# BOTTLES CAN CAUSE YOU TO SCRATCH YOUR HEAD.



## UncleBruce (Dec 13, 2020)

Most embossed beers have at least a city embossed on them, but on occasion there is only a product named on the bottle.  Here are two such embossed beers that fill the bill. 
The TIP TOP LAGER is claimed to be from New Orleans  by those collectors as they say these are always found around there and I for one believe them. 
The bottle at right WEISS BEER is a true enigma.  No city, no state, but that big letter "G" in the middle, which has to refer to a bottler, brewery or such.  It has been my hope that a bottle with this same embossing and the other side with a company on it would turn up.  Any help out there would be appreciated.

*THE TIP TOP LAGER BEER*
Pony sized
Blob Top lip
(New Orleans, LA)



*WEISS BEER*
Pony sized
Blob Top lip
(Unknown)


----------



## ROBBYBOBBY64 (Dec 14, 2020)

Weiss is considered a bottle shape. I have seen loads of Weiss bottles but none with The G. must be the brewer or bottler like you mentioned. Another mystery. Someone, somewhere collects only Weiss bottle. Even they may not have the answer. Good luck. Nice pictures.
ROBBYBOBBY64.


----------



## bottle-bud (Dec 14, 2020)

Here's an advertisement for the "The Tip Top Lager Beer"


----------



## UncleBruce (Dec 14, 2020)

bottle-bud said:


> Here's an advertisement for the "The Tip Top Lager Beer"


Thank you.


----------



## Harry Pristis (Dec 14, 2020)

Weiss is not a bottle shape.  Weiss beer ("white beer") is a type of beer -- that is, wheat beer.
Weizenbier or Hefeweizen, in the southern parts of Bavaria usually called Weißbier (literally "white _beer_", but the name probably derives from Weizenbier, "_wheat beer_"), is a _beer_, traditionally from Bavaria, in which a significant proportion of malted barley is replaced with malted _wheat_.  {from Wikipedia}


----------



## ROBBYBOBBY64 (Dec 15, 2020)

It isn't, I thought it was by some. I often see the term Weiss shaped bottles. If i am wrong, Sorry everyone if I was misled.
ROBBYBOBBY64.


----------



## UncleBruce (Dec 15, 2020)

ROBBYBOBBY64 said:


> It isn't, I thought it was by some. I often see the term Weiss shaped bottles. If i am wrong, Sorry everyone if I was misled.
> ROBBYBOBBY64.





There are a few types of embossed beers that are referred to as WEISS due to the shape.  It is also a type of beer.  Very similar to the MALT bottles that are wider at the shoulder and narrow at the base.  They are MALT bottles and MALT is a product.


----------



## bottle-bud (Dec 15, 2020)

Illinois Glass sold bottles that were referred to as Weiss beer bottles. they also sold Champaign beer bottles. 
Catalog is from 1906


----------



## UncleBruce (Dec 15, 2020)

bottle-bud said:


> Illinois Glass sold bottles that were referred to as Weiss beer bottles. they also sold Champaign beer bottles.
> Catalog is from 1906


Two of the items in the catalog.


----------



## Harry Pristis (Dec 15, 2020)

I rest my case: There is no one form of bottle used for weiss beer.  The images tell the story, including the IGC catalog images.

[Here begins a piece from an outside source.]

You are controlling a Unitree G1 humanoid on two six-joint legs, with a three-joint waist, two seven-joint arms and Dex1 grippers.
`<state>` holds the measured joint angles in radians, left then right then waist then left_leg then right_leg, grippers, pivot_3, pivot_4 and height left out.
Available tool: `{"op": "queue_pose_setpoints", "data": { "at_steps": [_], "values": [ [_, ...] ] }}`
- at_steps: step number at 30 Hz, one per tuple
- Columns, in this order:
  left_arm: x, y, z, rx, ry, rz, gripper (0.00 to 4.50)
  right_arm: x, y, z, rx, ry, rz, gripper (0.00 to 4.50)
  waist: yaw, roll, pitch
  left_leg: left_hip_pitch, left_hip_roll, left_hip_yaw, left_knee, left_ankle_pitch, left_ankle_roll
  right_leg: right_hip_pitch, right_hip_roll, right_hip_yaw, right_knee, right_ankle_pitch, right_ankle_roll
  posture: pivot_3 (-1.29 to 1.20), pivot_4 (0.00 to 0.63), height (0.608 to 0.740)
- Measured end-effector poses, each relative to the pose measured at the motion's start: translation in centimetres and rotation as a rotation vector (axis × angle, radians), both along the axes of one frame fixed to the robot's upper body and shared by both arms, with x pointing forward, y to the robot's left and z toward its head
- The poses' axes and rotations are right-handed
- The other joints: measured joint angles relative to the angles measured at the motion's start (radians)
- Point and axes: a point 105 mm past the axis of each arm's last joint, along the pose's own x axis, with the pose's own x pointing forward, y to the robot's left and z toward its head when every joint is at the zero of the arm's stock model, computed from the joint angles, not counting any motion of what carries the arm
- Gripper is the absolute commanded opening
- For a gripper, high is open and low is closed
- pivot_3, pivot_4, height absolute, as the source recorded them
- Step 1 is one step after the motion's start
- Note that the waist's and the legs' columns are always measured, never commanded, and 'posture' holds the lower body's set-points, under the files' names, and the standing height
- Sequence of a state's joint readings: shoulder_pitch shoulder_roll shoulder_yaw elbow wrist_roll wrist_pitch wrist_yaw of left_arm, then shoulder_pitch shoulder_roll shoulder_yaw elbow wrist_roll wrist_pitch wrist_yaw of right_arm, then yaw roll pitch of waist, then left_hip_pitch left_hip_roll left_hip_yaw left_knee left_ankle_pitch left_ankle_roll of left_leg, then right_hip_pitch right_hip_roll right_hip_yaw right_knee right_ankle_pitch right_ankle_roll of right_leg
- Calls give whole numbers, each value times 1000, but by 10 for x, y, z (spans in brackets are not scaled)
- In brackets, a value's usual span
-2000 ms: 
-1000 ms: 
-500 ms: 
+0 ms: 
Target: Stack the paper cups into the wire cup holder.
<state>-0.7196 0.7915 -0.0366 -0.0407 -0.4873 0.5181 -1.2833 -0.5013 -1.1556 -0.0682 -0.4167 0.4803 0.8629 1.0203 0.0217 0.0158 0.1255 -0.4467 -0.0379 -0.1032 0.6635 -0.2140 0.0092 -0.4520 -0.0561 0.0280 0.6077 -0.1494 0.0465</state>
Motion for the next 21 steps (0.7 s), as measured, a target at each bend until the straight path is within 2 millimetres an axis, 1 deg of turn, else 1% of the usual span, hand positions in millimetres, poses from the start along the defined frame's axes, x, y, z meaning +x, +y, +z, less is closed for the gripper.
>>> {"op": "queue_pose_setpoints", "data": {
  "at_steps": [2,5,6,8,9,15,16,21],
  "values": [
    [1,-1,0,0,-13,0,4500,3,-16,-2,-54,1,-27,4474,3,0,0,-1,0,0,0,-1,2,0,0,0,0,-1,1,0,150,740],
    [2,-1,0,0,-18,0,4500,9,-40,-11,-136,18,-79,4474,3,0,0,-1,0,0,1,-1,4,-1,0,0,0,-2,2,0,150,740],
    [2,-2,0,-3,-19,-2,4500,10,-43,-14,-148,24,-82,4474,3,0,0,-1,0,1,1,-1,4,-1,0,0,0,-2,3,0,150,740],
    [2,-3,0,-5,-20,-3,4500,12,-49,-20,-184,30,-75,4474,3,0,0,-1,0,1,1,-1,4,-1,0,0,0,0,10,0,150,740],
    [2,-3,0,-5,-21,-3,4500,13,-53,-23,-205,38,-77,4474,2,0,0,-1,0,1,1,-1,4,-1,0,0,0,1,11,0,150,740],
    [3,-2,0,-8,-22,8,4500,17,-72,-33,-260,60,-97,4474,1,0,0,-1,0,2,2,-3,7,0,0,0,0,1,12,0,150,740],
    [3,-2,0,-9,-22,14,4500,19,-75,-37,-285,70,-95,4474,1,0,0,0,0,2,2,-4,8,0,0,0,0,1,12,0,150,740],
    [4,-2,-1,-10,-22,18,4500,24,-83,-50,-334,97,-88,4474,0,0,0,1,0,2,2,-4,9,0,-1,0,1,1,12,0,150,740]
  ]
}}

I am puzzled by UncleBruce's comments on MALT.  Malted barley or malted wheat?  Malted wheat is the weiss beer we're discussing.  Why post images of purported "malt" bottles instead of actual weiss beer bottles?  It is an illustration of how weak is the idea of a standard weiss beer bottle form.

I wonder if the weiss beer shape is another example of "bottle collector mythology" -- you know, ideas passed on from collector to collector for years, even though there is no underlying truth to the idea.  Humans like to label things and will make up explanations for things they don't understand.  Other such ideas include "whittle effect is produced by wooden bottle molds" and "iron pontil scars are produced by the use of graphite."

Alright!  Now, we're having fun!


----------



## Harry Pristis (Dec 15, 2020)

bottle-bud said:


> Illinois Glass sold bottles that were referred to as Weiss beer bottles. they also sold Champaign beer bottles.
> Catalog is from 1906



That remark evoked a twinge of nostalgia.  You don't mean Champaign, Illinois, beer bottles, do you?  Plenty of beer to be had in Champaign, but I think you must mean "champagne" bottles.


----------



## bottle-bud (Dec 15, 2020)

Harry Pristis said:


> That remark evoked a twinge of nostalgia.  You don't mean Champaign, Illinois, beer bottles, do you?  Plenty of beer to be had in Champaign, but I think you must mean "champagne" bottles.


Darn, auto spell, or I misspelled, I meant Champagne beer.


----------



## ROBBYBOBBY64 (Dec 15, 2020)

Love the lesson everyone. It's not like I went to bottle collectors College so I learn a lot on the internet and here. That's where the problem lies... lol! Also anything I dig or get I have to research, it's so exciting sometimes.
ROBBYBOBBY64.


----------



## embe (Dec 15, 2020)

Ok, I did just scratch my head a bit (per the title thread).  Interesting info here all!


----------